Hey Stian,
I agree that we could make something work with a Firewall / intrusion detection system if it’s decided that this is too complex to add directly to Keycloak.
What I had in mind was a configurable sliding-time window rate limit that would prevent a client from making too many requests for a particular user in short time frames. E.g. limit each client to making at most 1 login request within a sliding
5 sec interval for each user. The 5 sec timespan could be made configurable or even be computed relative to the token timeout settings.
Perhaps another alternative is to offer an admin alert to ensure that Keycloak admins are aware of clients that are incorrectly using/abusing the authentication workflow. I guess it could work the same way as the blocking rate limit, with the
exception of the fact that it would just send an email to the Keycloak admin instead of directly blocking the offending client.

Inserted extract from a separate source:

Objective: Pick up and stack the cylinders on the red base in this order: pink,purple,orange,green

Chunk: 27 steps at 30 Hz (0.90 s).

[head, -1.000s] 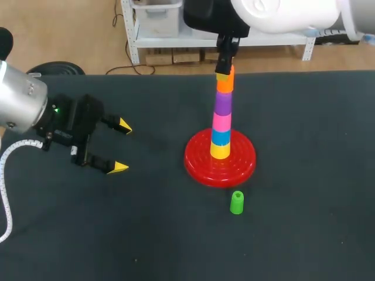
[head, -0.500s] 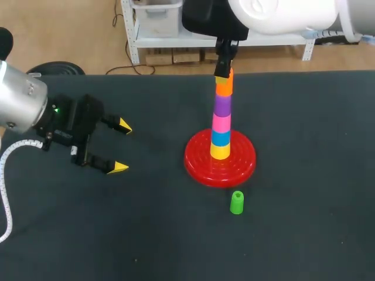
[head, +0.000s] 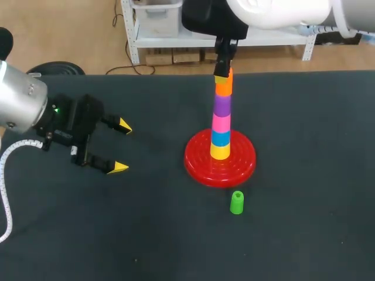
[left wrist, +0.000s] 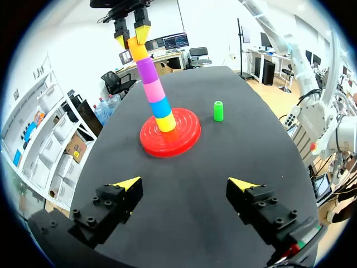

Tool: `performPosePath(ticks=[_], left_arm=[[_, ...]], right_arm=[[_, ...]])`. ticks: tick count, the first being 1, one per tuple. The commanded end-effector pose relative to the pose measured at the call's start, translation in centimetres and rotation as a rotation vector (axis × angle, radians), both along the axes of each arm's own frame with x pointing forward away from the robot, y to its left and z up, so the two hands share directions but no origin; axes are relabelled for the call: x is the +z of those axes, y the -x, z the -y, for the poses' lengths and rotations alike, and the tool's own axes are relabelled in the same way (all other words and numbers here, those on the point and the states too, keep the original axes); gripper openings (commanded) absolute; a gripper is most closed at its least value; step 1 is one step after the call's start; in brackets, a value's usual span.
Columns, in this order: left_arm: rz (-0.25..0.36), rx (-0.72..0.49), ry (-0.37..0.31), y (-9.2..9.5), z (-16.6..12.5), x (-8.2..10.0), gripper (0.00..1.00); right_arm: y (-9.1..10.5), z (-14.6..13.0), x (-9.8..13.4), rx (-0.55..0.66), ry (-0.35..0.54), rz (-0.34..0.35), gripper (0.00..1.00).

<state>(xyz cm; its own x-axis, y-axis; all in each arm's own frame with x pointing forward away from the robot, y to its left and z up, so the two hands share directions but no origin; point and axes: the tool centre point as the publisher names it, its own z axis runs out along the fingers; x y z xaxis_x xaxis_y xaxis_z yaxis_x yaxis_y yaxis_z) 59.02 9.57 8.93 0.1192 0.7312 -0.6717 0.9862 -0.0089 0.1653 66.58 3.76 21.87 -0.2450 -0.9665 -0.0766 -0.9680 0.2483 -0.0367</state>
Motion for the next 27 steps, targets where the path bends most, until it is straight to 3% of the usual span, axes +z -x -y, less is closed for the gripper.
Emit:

The OOM was indeed our fault as we were not using the paging options, I just mentioned it to provide additional context for the scenario that we experienced and to explain the reason that we had some down-time based upon these excessive logins.
All that said, perhaps you’re right about the fact that this may be better handled in logic external to Keycloak. In any case, I think its a worthwhile discussion and appreciate your input!
Thanks,
The brute force protection is there only to prevent guessing the password through a brute force attack. It's not there to stop DOS attacks. We don't have any rate limiting at the moment and I believe that's something that would be better introduced
with a firewall / intrusion detection system.
It's non-trivial to add, especially with the fact that a single client that invokes the direct grant login could have thousands of legitimate users. I don't think a simple implementation would be much value and not replace a full fledged firewall.
What did you have in mind with regards to requirements? Ability to configure max number of requests per-client? Per-user?
For the OOM the events endpoints supports pagination as well as date ranges which should prevent and OOM issue when querying it.